Note: Change your range as required.

----------


## martindwilson

well if op comes back after nearly 2 years!

----------


## adnan.ahmad23

For Posterity & Beyond!  :Smilie:

----------


## DaddyDano

Might be late answer but I can tell you there is a man in Indiana on 9-17-2013 that is happy you answered this question.
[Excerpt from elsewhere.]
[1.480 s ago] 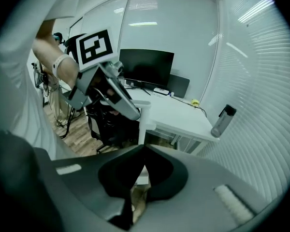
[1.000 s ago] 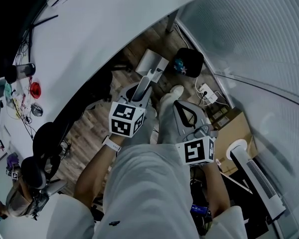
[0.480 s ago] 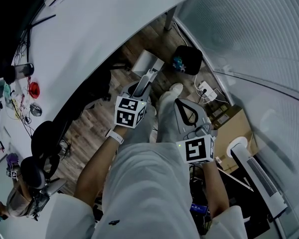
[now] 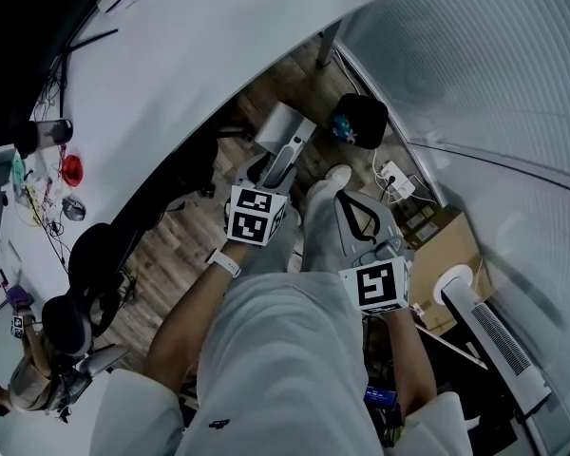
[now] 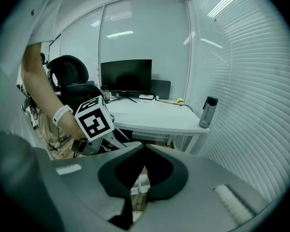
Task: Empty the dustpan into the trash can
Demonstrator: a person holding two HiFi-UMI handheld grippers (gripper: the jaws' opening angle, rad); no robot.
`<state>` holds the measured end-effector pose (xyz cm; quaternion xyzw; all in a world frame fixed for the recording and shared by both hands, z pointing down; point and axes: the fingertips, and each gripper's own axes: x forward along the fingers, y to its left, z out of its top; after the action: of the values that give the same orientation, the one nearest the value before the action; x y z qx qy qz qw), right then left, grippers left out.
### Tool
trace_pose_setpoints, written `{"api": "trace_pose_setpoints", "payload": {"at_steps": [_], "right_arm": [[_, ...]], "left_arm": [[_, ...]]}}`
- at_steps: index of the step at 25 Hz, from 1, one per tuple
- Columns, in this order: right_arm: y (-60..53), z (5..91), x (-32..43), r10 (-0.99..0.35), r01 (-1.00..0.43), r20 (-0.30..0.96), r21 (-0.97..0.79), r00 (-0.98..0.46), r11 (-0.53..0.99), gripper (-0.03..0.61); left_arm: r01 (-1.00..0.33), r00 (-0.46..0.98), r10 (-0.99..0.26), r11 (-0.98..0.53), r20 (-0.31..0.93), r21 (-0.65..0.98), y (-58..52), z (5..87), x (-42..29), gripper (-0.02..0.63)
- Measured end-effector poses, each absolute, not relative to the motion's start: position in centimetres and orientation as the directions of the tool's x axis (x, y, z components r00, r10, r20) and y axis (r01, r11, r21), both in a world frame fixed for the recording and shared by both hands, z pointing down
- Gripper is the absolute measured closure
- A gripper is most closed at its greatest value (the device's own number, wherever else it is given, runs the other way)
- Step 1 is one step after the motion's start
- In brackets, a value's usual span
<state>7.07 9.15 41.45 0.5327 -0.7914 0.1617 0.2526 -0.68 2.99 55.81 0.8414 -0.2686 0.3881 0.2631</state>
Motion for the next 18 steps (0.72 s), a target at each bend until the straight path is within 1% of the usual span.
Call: {"api": "trace_pose_setpoints", "payload": {"at_steps": [3,9,10,12,13,15,18], "right_arm": [[9.0,40.5,6.6,-0.760,-0.920,0.572,0.023,-0.309,0.392,0.568],[8.8,38.0,5.8,-0.782,-0.916,0.548,0.068,-0.298,0.396,0.568],[8.6,37.4,5.6,-0.786,-0.914,0.543,0.076,-0.297,0.398,0.568],[8.5,36.4,5.2,-0.794,-0.914,0.535,0.090,-0.291,0.396,0.568],[8.5,36.1,5.0,-0.796,-0.915,0.532,0.094,-0.286,0.392,0.568],[8.5,35.3,4.6,-0.803,-0.916,0.526,0.104,-0.279,0.387,0.568],[8.7,34.4,3.9,-0.811,-0.914,0.516,0.120,-0.276,0.388,0.568]], "left_arm": [[-0.636,0.584,-0.270,-0.738,0.765,0.226,2.9,54.2,-1.2,0.390],[-0.659,0.644,-0.382,-0.718,0.663,0.226,2.2,47.8,-3.2,0.393],[-0.661,0.647,-0.386,-0.714,0.658,0.231,2.3,47.0,-3.6,0.399],[-0.664,0.652,-0.380,-0.705,0.656,0.252,2.6,45.6,-4.5,0.440],[-0.667,0.656,-0.382,-0.697,0.650,0.263,2.7,44.9,-5.0,0.449],[-0.675,0.665,-0.406,-0.686,0.627,0.272,2.8,43.1,-5.8,0.487],[-0.674,0.682,-0.432,-0.684,0.590,0.278,3.4,40.3,-6.5,0.522]]}}
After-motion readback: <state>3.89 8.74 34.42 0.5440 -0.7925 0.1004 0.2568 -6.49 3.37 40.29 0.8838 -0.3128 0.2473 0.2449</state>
I even registered just so I can thank you.

Thanks!

Have a great day!

----------


## william johnson

One the teachers at my son's school had asked for help with this very same topic...  this forum has proven its value so very much!  Thank you

----------


## martindwilson

well if =SUM(E6:E36)/(COUNT(E6:E36)-COUNTIF(E6:E36,"0")) was the answer to this thread it would have been posted much earlier 
the op has a
dis-contiguous range
D94,D180,D266,D352,D438,D524
you can't count/countif on that directly

----------


## adnan.ahmad23

For a dis-contiguous range, use this

e.g

=SUM(E9+E12+E18+E21+E24+E31+E38)/(COUNT(E9,E12,E18,E21,E24,E31,E38)-(COUNTIF(E9,0)+COUNTIF(E12,0)+COUNTIF(E18,0)+COUNTIF(E21,0)+COUNTIF(E24,0)+COUNTIF(E31,0)+COUNTIF(E38,0)))

----------